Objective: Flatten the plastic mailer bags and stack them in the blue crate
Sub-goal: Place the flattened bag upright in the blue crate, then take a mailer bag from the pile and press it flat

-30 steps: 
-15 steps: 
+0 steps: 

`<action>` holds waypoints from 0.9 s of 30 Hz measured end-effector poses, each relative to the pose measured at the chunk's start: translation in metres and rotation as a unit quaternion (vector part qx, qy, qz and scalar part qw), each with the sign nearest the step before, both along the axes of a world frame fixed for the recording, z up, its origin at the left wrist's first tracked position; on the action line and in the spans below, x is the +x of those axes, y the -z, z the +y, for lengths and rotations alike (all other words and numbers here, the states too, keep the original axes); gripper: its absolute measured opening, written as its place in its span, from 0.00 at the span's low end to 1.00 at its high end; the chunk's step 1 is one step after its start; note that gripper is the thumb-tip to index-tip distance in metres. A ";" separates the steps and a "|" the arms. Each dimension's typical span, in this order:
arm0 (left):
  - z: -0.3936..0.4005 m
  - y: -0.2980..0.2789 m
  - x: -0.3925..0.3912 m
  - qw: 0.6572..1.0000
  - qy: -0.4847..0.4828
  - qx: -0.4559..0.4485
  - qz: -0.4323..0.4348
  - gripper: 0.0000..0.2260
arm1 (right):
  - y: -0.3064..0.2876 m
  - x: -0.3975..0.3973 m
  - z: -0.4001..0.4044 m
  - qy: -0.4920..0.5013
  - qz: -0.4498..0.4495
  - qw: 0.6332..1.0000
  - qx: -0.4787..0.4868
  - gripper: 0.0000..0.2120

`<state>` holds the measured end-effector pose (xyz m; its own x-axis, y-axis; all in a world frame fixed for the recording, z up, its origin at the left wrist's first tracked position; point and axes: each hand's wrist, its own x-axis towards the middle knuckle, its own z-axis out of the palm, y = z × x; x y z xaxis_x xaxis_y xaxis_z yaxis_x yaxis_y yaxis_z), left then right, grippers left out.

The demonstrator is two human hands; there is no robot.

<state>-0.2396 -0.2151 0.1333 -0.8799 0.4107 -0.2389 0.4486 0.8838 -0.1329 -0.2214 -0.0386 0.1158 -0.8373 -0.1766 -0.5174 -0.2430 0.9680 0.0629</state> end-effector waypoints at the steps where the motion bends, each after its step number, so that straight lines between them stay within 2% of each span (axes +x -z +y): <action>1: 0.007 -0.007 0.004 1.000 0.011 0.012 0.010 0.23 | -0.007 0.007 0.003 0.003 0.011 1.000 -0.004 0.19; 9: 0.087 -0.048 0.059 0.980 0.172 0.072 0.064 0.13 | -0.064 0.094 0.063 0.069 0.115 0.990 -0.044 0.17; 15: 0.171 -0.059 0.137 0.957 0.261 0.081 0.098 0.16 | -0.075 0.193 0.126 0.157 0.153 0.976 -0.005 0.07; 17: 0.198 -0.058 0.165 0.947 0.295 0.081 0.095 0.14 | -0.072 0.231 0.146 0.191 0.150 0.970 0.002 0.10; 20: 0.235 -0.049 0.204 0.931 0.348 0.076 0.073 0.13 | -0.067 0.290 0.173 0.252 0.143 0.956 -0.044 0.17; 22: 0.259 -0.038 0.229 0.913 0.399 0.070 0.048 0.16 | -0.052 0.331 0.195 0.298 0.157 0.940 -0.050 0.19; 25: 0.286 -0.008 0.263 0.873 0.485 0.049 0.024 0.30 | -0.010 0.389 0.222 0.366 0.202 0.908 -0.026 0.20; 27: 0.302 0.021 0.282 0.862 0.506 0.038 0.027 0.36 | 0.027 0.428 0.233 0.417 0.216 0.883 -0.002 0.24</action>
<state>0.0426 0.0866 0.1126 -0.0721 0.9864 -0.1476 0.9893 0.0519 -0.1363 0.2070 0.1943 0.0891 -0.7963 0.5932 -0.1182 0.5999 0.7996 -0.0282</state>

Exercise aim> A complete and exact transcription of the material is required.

Response box>
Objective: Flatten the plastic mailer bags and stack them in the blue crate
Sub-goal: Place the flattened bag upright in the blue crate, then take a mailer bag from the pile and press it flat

-30 steps: 
-15 steps: 
+0 steps: 

`<action>` holds waypoints from 0.9 s of 30 Hz measured end-effector poses, each relative to the pose measured at the chunk's start: translation in metres and rotation as a unit quaternion (vector part qx, qy, qz and scalar part qw), each with the sign nearest the step before, both along the axes of a world frame fixed for the recording, z up, its origin at the left wrist's first tracked position; on the action line and in the spans below, x is the +x of those axes, y the -z, z the +y, for lengths and rotations alike (all other words and numbers here, the states too, keep the original axes); gripper: its absolute measured opening, written as its place in its span, from 0.00 at the span's low end to 1.00 at its high end; the chunk's step 1 is one step after its start; note that gripper is the thumb-tip to index-tip distance in metres. A ";" separates the steps and a "|" the arms. Each dimension's typical span, in this order:
arm0 (left):
  - z: -0.3936..0.4005 m
  - y: -0.2980..0.2789 m
  - x: -0.3925..0.3912 m
  - qw: 0.6572..1.0000
  - qy: -0.4847..0.4828
  - qx: -0.4559..0.4485
  - qz: -0.4323..0.4348
  - gripper: 0.0000..0.2260
arm1 (right):
  - y: -0.3064..0.2876 m
  - x: -0.3975..0.3973 m
  - z: -0.4001..0.4044 m
  - qy: -0.4920..0.5013
  - qz: -0.4498..0.4495
  - qw: 0.6332..1.0000
  - qx: -0.4787..0.4868
  - gripper: 0.0000..0.2120

`<state>` holds the measured end-effector pose (xyz m; its own x-axis, y-axis; all in a world frame fixed for the recording, z up, its origin at the left wrist's first tracked position; point and axes: each hand's wrist, its own x-axis towards the middle knuckle, its own z-axis out of the palm, y = z × x; x y z xaxis_x xaxis_y xaxis_z yaxis_x yaxis_y yaxis_z), left then right, grippers left out.

The demonstrator is two human hands; there is no robot.

<state>-0.2396 -0.2151 0.1333 -0.8799 0.4107 -0.2389 0.4486 0.8838 -0.1329 -0.2214 -0.0386 0.1158 -0.8373 -0.1766 -0.5174 -0.2430 0.9680 0.0629</state> end-effector waypoints at the steps where the motion bends, each after its step number, so that straight lines between them stay within 2% of each span (axes +x -z +y): <action>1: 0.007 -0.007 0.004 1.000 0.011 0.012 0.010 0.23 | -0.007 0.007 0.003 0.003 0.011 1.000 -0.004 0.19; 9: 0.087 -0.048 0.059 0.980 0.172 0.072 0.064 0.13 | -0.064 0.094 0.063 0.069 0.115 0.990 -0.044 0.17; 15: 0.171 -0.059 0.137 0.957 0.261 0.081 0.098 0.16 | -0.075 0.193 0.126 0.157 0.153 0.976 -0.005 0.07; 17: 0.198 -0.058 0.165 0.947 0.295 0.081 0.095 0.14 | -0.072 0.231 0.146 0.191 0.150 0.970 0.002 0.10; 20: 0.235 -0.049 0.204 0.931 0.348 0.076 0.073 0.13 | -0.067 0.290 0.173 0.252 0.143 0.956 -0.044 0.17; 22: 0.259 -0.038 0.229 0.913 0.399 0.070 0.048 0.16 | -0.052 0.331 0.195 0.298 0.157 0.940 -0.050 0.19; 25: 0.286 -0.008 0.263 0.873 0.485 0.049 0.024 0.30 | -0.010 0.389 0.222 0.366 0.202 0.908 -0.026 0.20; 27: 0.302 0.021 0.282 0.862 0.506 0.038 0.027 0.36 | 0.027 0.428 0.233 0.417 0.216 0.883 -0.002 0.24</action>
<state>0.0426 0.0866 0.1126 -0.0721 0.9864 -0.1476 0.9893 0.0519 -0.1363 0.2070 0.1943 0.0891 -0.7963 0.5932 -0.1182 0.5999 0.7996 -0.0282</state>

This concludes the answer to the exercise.